Объемный электродвигатель, что вахта за вахтой исправно тянул резину черной ленты с вереницей коробов на ней, загудел натужно и мощно, неумолимо приближая первый короб с замороженной рыбой, который уже через полминуты провалится в трюм.
Эти полминуты, когда едет по длиннющему транспортеру, чуть ныряя на каждом ролике под лентой, первый увесистый короб!.. Какой поток мыслей стремится впереди него, подминая одна другую, и главная среди которых: «Да зачем же ты, дурак, однажды в море сунулся! Спал бы себе еще на печке сейчас!».
Прочь минутную слабость!
Поднявшись с лавки, отважный трюмач лихо, как люк танка, откинул крышку трюмного лаза и ступил на отвесный трап.
Мороз привычно ущипнул щеки.
Я любил трюм!
Любил его мужскую суровость, любил это преодоление, когда каждый раз всего лишь полчаса отделяют теплую постель от мороза под тридцать. Любил его честность с этой тяжелой и грубой, но такой мужской работой. Любил эти увесистые короба (что сплошь и рядом оказывались не под силу и более дюжим), что съезжали один за другим по стальному лотку, а я – короб за коробом, как кирпичик за кирпичиком – городил из них монолитную стену.
Любил трюмное одиночество, в котором никто не стоял над душой, а только я один на один со своей работой, в которой каждый день надо твёрдо брать за рога! - и с мыслями своими многочисленными, разношерстными: то мрачными и тяжкими сначала, то всё более светлыми и радостными, переходящими и в радужные мечты подчас ( этот час наступал неизменно ближе к концу вахты).
Любил даже сам мороз, сурово выгонявший из трюма не слабых телом, но слабых духом.
Правда, порой, здесь приходилось тяжело.
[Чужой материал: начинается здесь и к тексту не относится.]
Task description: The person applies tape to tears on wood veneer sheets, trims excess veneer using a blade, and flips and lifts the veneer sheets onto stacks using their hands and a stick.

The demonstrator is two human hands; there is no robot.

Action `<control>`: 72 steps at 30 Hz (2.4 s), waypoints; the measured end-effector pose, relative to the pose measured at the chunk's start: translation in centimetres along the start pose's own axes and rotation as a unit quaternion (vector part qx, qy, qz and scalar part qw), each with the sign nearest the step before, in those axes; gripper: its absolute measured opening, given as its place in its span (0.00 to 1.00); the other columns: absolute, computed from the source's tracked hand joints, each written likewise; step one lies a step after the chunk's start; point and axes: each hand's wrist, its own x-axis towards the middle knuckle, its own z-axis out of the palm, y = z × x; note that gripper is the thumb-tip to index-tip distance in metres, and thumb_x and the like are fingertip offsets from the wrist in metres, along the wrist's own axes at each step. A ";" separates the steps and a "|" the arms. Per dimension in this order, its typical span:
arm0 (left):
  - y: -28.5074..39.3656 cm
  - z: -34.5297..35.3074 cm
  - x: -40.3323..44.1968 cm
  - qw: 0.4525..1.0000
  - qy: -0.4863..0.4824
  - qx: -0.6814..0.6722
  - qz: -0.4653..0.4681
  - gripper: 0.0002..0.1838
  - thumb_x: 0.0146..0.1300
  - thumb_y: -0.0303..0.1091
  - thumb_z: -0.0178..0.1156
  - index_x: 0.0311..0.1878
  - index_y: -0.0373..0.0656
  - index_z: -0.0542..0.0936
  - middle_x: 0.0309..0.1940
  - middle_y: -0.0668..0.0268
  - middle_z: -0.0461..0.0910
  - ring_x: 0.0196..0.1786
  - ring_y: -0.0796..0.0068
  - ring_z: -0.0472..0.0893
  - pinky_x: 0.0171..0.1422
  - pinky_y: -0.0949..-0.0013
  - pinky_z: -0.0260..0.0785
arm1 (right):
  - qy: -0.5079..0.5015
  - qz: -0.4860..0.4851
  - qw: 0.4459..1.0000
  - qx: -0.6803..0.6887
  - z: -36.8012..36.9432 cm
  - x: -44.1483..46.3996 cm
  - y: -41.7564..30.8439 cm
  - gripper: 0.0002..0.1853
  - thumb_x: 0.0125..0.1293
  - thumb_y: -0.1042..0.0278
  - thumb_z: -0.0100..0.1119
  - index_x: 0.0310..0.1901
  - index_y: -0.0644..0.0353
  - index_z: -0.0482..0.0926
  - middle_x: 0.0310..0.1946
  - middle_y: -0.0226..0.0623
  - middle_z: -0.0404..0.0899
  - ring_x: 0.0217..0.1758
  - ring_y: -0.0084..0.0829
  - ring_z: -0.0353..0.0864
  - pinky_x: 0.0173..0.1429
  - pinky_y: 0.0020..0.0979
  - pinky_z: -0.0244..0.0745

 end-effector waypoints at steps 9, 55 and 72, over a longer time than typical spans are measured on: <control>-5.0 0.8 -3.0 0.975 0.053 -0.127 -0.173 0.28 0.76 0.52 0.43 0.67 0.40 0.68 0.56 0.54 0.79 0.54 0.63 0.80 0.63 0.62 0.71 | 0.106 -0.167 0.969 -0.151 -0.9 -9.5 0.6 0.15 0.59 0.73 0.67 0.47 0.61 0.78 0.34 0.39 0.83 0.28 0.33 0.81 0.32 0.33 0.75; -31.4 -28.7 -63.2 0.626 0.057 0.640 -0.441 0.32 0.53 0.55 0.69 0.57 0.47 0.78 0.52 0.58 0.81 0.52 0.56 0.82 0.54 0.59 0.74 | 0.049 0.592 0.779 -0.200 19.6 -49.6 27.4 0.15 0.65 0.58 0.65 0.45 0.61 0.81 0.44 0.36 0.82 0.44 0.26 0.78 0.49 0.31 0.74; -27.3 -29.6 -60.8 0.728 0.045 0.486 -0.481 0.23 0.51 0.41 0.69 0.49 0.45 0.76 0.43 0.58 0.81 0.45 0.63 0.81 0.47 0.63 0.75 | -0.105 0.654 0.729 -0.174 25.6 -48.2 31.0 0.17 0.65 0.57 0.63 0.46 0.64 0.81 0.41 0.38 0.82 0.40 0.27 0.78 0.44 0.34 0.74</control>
Но когда короба летят один за другим, и невозможно улучить миг, чтобы сбросить отсыревшую фуфайку, давая доступ морозцу к распаренному от бешеного ритма работы телу; когда, напротив, мерзнешь как лисий хвост, обалдевая от мысли, что прошло лишь сорок минут с начала вахты и впереди еще семь с лишним часов такой каторги; когда, наконец, уныло оглядываешь обширный, как футбольное поле, трюм, памятуя, что не единожды еще предстоит его заполнить - нужно срочно романтизировать ситуацию! Представить, к примеру, что ты не трюмный матрос, швыряющий короба, а аляскинский старатель, день за днем в трескучий мороз намывающий золото. А что не сделал состояния пока - так ведь не каждому везет! Джек Лондон, к примеру, тоже в этом занятии не преуспел. А на этом плавучем «прииске» полностью не прогоришь - худо-бедно, а восемь-десять «зеленых» в сутки щелкает.
И кроме трюма судового у меня, в общем, тогда ничего в жизни не было. Жил я между рейсами у друга, что милостиво пустил меня однажды на порог, да по правде говоря, не знал уж, как поделикатней выставить. Поэтому, на берегу я старался пробыть как можно меньше, подольше задерживаясь в морских рейсах – так и кантовался.
Отчий же дом в родном городе был теперь в другом государстве, в котором меня, русоволосого, вряд ли ждали.
Но при всем том, у меня были силы души радоваться каждому новому морскому рассвету и вера в то, что все в конце концов образуется, наладится, станет хорошо и правильно, и всем нам счастливо! Я и родителям писал всегда в последних строчках нечастых писем непременное твердил свое: «Прорвемся!». И твердо верил – что шаг за шагом упорно двигаясь к цели, как короб за коробом разбирая многотолщную глухую стену, я обязательно разгребусь-таки, доберусь до яркого лучика спасительного света – как же могло быть иначе!